The dispute came to a head last week when American food processing giant Tyson Foods said it had stopped buying slaughter cattle from Canada because of the costs related to the COOL requirements. Tyson is the third largest purchaser of Canadian cattle.
“It will take a bidder away on our finished cattle,” said Sawyer, adding that there may also be increased pressure to ship Canadian feeder cattle to the U.S. for finishing.
“They have to be in the U.S. for 60 days before they can slaughter them.”
Sawyer, who has a cow-calf operation near Pine Lake, said Tyson’s decision will impact more than Canadian feedlots.
“Anytime there’s an issue with our fed cattle, our cow-calf guys — like me — we hurt.”
A bright light is the recent announcement that the former Rancher’s Beef plant at Balzac is being sold by Sunterra Farms to Colorado investment company Vesta Holdings. The plant, which has been closed since 2007, could reopen next year with an emphasis on Alberta beef for the European market.

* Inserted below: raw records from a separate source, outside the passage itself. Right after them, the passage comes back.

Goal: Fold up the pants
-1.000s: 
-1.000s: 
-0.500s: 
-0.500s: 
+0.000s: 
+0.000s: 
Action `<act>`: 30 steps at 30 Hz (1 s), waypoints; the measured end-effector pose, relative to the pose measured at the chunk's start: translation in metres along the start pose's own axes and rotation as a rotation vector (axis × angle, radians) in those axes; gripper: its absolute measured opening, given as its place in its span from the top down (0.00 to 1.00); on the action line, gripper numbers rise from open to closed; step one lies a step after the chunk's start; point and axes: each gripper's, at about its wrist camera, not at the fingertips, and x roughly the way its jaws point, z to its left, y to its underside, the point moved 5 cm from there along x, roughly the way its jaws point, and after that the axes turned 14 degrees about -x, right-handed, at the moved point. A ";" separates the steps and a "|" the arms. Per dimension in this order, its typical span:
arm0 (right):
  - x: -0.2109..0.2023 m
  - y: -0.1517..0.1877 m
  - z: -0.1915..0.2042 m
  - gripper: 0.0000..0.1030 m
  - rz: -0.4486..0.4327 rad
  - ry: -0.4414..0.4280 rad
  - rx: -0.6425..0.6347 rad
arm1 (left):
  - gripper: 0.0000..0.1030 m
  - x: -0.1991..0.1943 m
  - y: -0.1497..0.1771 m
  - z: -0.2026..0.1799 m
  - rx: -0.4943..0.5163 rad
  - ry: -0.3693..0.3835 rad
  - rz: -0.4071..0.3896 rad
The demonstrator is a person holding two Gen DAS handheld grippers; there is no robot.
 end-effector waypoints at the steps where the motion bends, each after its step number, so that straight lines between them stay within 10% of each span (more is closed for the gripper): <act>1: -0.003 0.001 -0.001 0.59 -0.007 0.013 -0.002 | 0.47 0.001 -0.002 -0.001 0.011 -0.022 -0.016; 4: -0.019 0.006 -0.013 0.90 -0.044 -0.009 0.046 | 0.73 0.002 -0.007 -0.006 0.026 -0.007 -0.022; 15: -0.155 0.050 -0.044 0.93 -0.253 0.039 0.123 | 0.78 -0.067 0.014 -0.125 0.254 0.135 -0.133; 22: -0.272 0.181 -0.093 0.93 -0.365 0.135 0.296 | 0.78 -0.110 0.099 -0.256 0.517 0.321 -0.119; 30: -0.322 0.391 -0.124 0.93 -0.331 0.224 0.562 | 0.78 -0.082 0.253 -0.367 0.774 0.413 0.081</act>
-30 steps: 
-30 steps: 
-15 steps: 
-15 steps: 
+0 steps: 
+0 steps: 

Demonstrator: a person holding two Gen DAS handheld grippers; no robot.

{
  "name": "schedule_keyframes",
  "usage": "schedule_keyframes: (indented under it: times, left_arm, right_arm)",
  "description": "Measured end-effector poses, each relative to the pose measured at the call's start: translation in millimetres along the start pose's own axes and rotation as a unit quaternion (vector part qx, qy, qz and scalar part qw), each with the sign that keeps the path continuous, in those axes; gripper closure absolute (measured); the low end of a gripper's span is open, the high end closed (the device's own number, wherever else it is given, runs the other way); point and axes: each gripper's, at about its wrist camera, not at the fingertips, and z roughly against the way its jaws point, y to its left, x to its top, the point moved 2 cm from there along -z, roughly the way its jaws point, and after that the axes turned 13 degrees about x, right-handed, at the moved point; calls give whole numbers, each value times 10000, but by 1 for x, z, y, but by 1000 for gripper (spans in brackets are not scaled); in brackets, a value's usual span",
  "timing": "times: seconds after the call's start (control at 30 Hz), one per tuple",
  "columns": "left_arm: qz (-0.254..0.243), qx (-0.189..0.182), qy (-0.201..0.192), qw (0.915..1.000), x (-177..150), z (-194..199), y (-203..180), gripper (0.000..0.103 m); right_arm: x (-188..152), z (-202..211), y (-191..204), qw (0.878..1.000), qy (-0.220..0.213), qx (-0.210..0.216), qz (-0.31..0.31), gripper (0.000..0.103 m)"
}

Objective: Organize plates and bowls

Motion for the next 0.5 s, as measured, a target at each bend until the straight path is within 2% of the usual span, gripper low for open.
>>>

“They’re talking about 600, 700 head a day, which is significant,” said Sawyer.
Another positive is the pending Canada-EU Comprehensive Economic and Trade Agreement (CETA), which is expected to boost Canada’s annual beef exports to Europe by $600 million.
“That’s vitally important to us,” said Sawyer, pointing out that Europe is a mature market where consumers want the same primal beef cuts as Americans.
Sawyer thinks this expanded overseas market for Canadian beef should pressure U.S. legislators to settle the COOL issue — particularly since the American beef industry needs Canadian cattle to satisfy its needs.
“With the new European deal and our export deals looking very promising, they’re simply going to need our cattle.”
Sawyer noted that many Americans have sided with Canada on the issue. The American Association of Meat Processors, the American Meat Institute, the Canadian Pork Council, the National Cattlemen’s Beef Association, the National Pork Producers Council, the North American Meat Association and the Southwest Meat Association are all participating in the current court appeal.
“I’m optimistic that it will be resolved,” said Sawyer.
His concern is the time this will take.
“It’s cost us, as producers hundreds of millions of dollars every year.”